# [About this exercise]
Every line with the word "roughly" in it should be extracted from the data that follows.

# [Records from a collection]

============

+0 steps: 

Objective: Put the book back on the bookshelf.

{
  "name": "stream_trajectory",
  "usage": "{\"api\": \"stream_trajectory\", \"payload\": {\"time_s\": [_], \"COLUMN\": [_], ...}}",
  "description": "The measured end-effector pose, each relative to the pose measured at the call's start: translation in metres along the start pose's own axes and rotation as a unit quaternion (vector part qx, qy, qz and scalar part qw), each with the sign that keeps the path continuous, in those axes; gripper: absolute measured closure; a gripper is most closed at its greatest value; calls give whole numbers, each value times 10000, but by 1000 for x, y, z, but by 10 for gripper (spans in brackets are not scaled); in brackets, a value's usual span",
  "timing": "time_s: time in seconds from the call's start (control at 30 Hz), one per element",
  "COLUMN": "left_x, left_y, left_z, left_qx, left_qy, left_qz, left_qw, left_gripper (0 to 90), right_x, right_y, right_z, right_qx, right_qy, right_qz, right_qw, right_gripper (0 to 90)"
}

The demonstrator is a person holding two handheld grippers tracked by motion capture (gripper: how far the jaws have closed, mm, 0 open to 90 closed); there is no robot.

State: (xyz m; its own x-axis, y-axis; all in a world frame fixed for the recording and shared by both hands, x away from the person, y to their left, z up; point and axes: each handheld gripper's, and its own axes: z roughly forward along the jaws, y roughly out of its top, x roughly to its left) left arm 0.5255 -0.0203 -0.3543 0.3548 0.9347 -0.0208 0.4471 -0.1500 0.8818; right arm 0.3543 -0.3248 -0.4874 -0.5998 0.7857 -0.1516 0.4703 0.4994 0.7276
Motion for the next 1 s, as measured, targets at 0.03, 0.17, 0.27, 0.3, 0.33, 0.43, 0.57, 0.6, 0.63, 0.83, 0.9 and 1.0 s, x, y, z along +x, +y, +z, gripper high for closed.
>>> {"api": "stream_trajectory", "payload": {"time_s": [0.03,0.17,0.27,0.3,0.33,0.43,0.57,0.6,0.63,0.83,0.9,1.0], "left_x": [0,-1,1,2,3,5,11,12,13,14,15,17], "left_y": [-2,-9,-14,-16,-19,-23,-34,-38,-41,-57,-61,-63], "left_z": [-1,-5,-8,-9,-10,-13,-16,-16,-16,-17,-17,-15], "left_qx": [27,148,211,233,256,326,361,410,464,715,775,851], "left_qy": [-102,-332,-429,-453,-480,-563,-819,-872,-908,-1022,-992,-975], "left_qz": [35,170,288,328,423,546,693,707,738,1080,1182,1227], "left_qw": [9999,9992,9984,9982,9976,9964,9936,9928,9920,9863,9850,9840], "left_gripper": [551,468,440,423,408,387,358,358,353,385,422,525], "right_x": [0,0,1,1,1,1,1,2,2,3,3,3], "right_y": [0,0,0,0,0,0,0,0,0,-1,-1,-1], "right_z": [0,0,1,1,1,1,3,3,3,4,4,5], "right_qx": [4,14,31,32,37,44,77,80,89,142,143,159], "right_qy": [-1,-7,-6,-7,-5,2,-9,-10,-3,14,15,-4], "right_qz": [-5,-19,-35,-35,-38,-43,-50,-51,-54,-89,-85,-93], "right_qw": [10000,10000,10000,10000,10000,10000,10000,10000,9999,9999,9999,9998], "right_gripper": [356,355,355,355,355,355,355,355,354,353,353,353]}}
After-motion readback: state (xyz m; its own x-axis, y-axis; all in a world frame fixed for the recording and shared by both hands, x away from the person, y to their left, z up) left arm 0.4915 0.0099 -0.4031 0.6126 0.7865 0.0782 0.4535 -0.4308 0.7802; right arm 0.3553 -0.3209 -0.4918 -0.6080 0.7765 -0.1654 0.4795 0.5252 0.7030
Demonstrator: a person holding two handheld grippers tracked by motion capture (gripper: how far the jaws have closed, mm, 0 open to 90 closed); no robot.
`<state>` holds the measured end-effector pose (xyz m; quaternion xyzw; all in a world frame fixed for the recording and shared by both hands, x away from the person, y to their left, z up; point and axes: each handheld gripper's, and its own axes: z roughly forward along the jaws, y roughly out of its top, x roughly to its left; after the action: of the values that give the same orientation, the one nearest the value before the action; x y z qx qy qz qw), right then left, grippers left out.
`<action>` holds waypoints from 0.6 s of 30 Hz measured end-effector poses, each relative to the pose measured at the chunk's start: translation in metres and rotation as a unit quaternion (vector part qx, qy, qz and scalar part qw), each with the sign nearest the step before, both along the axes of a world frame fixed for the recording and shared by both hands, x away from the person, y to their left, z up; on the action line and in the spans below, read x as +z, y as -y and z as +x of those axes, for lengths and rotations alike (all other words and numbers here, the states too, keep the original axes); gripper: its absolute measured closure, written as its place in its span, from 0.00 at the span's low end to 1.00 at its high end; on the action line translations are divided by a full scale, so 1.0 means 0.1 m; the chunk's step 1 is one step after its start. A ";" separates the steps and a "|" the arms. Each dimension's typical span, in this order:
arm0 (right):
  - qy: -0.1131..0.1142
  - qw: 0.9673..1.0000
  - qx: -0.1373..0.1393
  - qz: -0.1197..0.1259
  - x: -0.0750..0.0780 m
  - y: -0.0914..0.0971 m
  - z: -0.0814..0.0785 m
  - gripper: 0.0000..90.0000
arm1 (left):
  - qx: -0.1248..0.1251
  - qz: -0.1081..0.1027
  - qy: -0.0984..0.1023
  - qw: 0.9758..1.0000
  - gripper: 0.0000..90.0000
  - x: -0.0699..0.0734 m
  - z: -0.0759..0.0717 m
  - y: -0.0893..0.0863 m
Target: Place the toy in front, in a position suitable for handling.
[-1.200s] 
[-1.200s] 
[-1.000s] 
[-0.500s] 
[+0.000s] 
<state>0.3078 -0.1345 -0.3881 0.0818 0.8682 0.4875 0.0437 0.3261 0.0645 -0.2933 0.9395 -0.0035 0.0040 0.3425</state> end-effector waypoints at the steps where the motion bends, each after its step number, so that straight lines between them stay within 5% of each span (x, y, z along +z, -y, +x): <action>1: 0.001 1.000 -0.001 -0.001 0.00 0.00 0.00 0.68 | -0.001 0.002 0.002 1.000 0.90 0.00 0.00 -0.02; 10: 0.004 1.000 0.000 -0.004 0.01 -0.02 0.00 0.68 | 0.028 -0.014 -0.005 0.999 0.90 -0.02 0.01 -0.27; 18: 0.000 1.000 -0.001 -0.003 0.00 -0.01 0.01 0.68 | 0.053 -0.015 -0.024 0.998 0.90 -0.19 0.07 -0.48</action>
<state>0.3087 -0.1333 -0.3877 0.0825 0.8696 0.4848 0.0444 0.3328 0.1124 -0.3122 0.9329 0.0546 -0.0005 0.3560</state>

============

# [Completed task]
State: (xyz m; its own x-axis, y-axis; all in a world frame fixed for the recording and shared by both hands, x away from the person, y to their left, z up; point and axes: each handheld gripper's, and its own axes: z roughly forward along the jaws, y roughly out of its top, x roughly to its left) left arm 0.5255 -0.0203 -0.3543 0.3548 0.9347 -0.0208 0.4471 -0.1500 0.8818; right arm 0.3543 -0.3248 -0.4874 -0.5998 0.7857 -0.1516 0.4703 0.4994 0.7276
`<state>` holds the measured end-effector pose (xyz m; quaternion xyzw; all in a world frame fixed for the recording and shared by both hands, x away from the person, y to their left, z up; point and axes: each handheld gripper's, and its own axes: z roughly forward along the jaws, y roughly out of its top, x roughly to its left; after the action: of the values that give the same orientation, the one nearest the value before the action; x y z qx qy qz qw), right then left, grippers left out.

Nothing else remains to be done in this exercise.